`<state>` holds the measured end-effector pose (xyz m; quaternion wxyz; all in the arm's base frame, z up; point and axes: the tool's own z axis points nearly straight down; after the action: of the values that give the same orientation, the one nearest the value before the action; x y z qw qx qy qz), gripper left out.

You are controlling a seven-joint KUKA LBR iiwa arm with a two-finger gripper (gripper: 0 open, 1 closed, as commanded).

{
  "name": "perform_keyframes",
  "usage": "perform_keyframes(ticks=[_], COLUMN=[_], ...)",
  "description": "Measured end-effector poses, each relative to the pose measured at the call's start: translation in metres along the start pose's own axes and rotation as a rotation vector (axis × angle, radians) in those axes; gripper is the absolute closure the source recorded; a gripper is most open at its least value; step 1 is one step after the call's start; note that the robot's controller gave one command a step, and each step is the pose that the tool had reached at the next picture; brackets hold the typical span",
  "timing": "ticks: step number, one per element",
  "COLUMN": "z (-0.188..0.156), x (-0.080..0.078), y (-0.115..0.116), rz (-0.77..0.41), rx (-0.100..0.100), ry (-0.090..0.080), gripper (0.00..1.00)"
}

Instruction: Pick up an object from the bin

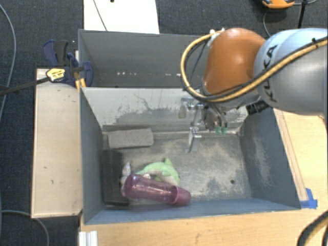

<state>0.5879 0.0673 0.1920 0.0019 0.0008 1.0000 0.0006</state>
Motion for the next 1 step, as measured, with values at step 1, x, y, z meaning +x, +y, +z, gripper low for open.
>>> perform_keyframes(ticks=[1], z=[0.0000], x=[0.0000], y=[0.0000], rz=[0.001], rx=[0.000], ry=[0.000], gripper=[0.00])
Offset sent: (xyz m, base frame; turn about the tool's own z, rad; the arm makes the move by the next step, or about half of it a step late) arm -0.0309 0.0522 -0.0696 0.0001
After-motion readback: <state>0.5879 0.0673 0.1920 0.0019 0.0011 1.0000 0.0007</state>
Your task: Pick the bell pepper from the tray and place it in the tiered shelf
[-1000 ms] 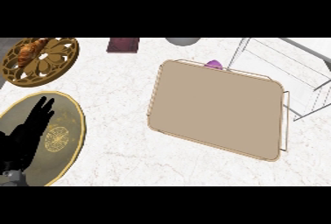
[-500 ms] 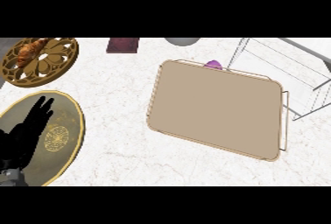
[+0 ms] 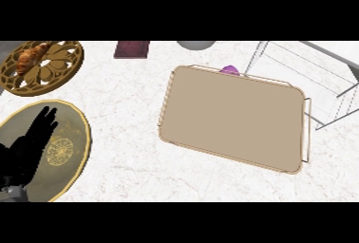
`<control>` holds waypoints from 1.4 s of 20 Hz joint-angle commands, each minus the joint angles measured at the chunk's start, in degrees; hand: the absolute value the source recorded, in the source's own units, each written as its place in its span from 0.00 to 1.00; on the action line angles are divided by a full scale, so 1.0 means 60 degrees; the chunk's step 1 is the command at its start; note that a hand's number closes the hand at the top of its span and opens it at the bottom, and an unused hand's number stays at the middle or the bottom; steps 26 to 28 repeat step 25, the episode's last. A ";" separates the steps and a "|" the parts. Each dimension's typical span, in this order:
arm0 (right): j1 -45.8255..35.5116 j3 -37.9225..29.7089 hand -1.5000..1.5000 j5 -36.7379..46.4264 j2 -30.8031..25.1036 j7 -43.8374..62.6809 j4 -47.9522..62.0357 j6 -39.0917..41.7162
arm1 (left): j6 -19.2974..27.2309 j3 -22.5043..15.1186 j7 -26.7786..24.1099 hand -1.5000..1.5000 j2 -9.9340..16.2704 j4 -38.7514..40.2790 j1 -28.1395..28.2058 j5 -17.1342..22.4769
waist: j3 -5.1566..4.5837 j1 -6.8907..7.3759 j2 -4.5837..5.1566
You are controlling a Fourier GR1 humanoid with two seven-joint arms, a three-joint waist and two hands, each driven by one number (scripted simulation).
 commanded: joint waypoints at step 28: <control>0.1895 -0.6266 0.00 -0.6486 -0.4446 0.3560 -0.6086 0.6855 | 0.0142 0.0479 0.0510 0.50 -0.0016 -0.0505 0.0946 0.0187 | -0.0058 -0.0902 -0.0256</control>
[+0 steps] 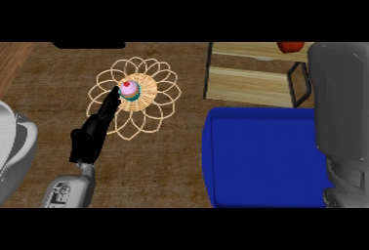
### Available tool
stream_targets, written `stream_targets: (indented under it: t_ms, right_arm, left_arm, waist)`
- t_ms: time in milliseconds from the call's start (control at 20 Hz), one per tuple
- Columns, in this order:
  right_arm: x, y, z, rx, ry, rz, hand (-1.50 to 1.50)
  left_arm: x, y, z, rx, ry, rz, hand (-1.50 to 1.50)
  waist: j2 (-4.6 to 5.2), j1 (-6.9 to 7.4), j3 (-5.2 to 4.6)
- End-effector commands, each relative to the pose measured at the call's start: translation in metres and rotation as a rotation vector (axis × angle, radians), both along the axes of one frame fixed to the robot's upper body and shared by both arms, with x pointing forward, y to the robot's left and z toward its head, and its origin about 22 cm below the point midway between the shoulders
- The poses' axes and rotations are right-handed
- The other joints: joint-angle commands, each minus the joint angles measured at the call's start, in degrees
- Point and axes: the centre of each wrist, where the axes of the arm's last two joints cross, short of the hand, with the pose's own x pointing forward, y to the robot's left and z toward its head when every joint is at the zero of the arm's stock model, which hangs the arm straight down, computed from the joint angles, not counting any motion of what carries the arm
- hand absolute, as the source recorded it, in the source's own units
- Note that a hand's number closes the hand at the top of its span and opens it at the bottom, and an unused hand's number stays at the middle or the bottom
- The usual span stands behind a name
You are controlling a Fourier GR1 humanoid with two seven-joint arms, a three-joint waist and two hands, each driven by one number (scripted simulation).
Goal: Pick the bell pepper from the tray and place it in the tiered shelf
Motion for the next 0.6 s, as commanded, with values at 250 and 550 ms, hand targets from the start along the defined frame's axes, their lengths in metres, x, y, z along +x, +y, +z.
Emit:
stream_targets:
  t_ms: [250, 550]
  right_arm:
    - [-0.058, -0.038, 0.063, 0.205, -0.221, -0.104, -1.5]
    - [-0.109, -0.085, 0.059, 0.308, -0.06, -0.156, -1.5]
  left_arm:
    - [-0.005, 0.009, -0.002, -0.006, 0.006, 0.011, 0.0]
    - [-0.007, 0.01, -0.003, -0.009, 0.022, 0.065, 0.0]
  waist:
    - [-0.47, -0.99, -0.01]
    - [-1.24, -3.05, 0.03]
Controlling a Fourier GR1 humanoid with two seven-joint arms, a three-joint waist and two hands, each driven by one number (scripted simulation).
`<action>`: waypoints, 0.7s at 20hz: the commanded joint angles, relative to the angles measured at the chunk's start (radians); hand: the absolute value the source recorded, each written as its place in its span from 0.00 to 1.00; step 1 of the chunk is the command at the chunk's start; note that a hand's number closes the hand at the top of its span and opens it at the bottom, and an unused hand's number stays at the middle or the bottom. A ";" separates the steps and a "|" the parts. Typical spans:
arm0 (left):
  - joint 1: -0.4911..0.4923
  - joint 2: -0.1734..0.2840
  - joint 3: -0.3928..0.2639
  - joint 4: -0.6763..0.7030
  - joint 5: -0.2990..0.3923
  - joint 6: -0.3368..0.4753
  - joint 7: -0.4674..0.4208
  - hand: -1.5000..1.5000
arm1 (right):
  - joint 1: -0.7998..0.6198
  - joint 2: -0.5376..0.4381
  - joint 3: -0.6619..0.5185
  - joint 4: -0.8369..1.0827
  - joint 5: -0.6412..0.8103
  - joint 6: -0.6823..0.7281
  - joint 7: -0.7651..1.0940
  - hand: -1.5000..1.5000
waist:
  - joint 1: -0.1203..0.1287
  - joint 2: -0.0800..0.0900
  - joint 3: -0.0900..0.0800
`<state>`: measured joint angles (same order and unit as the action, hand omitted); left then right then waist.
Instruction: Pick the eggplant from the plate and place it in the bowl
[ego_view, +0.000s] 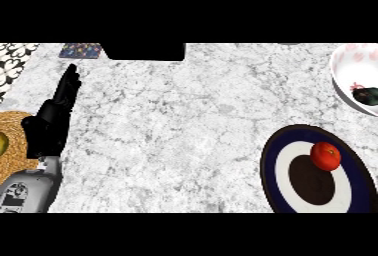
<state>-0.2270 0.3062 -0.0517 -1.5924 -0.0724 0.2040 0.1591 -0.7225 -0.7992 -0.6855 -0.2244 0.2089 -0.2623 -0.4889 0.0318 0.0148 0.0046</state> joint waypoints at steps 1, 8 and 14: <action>-0.017 0.003 0.007 -0.029 0.000 -0.007 0.042 0.50 | 0.084 -0.042 -0.059 0.004 -0.075 0.153 -0.089 0.00 | -0.018 -0.007 -0.001; 0.060 -0.028 0.003 -0.054 -0.039 0.007 0.023 0.50 | 0.241 0.000 -0.051 -0.031 -0.130 0.304 -0.197 0.00 | -0.026 -0.013 -0.003; 0.038 -0.038 0.037 -0.013 -0.041 -0.033 0.006 0.50 | 0.284 0.023 -0.004 -0.194 -0.190 0.346 -0.135 0.00 | -0.036 -0.017 -0.005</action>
<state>-0.1940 0.2731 -0.0303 -1.6156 -0.1091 0.1914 0.1704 -0.4770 -0.7845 -0.7142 -0.3235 0.0553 0.0480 -0.6649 0.0017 0.0007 0.0009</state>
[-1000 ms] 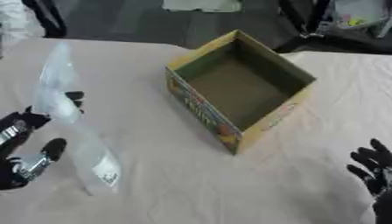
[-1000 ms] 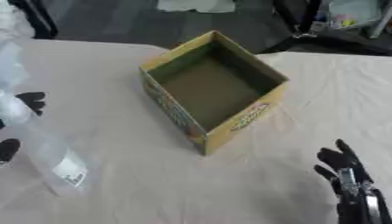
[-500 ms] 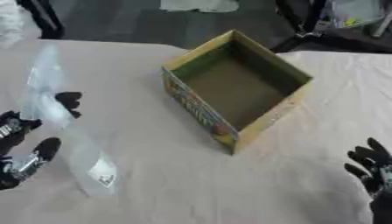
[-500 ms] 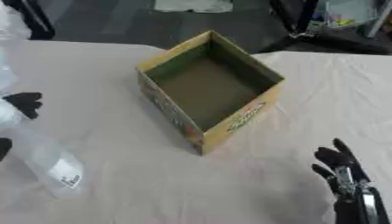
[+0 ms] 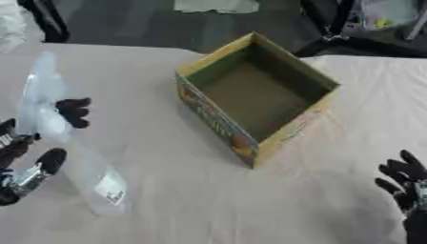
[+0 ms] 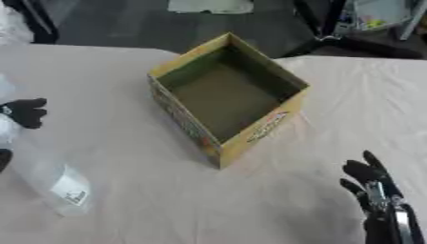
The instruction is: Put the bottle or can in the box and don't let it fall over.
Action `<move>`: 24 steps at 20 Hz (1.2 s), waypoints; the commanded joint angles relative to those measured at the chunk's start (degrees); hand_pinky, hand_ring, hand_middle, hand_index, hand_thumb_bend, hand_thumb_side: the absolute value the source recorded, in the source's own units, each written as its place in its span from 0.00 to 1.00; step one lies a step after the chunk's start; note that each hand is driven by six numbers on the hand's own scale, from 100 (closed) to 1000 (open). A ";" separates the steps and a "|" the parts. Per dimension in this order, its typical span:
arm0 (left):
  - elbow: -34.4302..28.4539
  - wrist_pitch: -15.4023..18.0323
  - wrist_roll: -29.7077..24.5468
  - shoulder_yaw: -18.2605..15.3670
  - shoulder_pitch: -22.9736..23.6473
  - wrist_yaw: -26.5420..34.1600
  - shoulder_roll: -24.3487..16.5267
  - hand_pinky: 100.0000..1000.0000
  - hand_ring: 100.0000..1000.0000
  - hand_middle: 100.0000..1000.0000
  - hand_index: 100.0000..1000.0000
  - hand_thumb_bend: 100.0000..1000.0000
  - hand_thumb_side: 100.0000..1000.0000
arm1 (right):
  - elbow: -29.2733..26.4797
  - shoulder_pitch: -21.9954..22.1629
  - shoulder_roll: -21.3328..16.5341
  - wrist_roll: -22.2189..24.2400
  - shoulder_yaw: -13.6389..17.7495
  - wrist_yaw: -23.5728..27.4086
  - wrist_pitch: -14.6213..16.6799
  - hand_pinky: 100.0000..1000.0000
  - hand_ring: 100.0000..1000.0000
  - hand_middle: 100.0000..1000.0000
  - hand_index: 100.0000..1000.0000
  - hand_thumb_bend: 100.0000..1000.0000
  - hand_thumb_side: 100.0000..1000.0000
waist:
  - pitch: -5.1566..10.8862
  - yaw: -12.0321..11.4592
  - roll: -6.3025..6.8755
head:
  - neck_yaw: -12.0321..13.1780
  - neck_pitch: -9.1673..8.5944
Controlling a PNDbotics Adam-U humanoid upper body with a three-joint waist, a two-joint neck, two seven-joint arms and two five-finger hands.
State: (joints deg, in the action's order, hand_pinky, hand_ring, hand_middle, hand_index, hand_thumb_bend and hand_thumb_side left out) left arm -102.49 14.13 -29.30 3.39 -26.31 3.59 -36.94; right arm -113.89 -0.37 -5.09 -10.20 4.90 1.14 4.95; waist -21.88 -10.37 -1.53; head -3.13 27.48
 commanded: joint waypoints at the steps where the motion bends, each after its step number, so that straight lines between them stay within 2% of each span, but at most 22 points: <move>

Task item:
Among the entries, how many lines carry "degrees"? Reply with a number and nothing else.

Written response:
3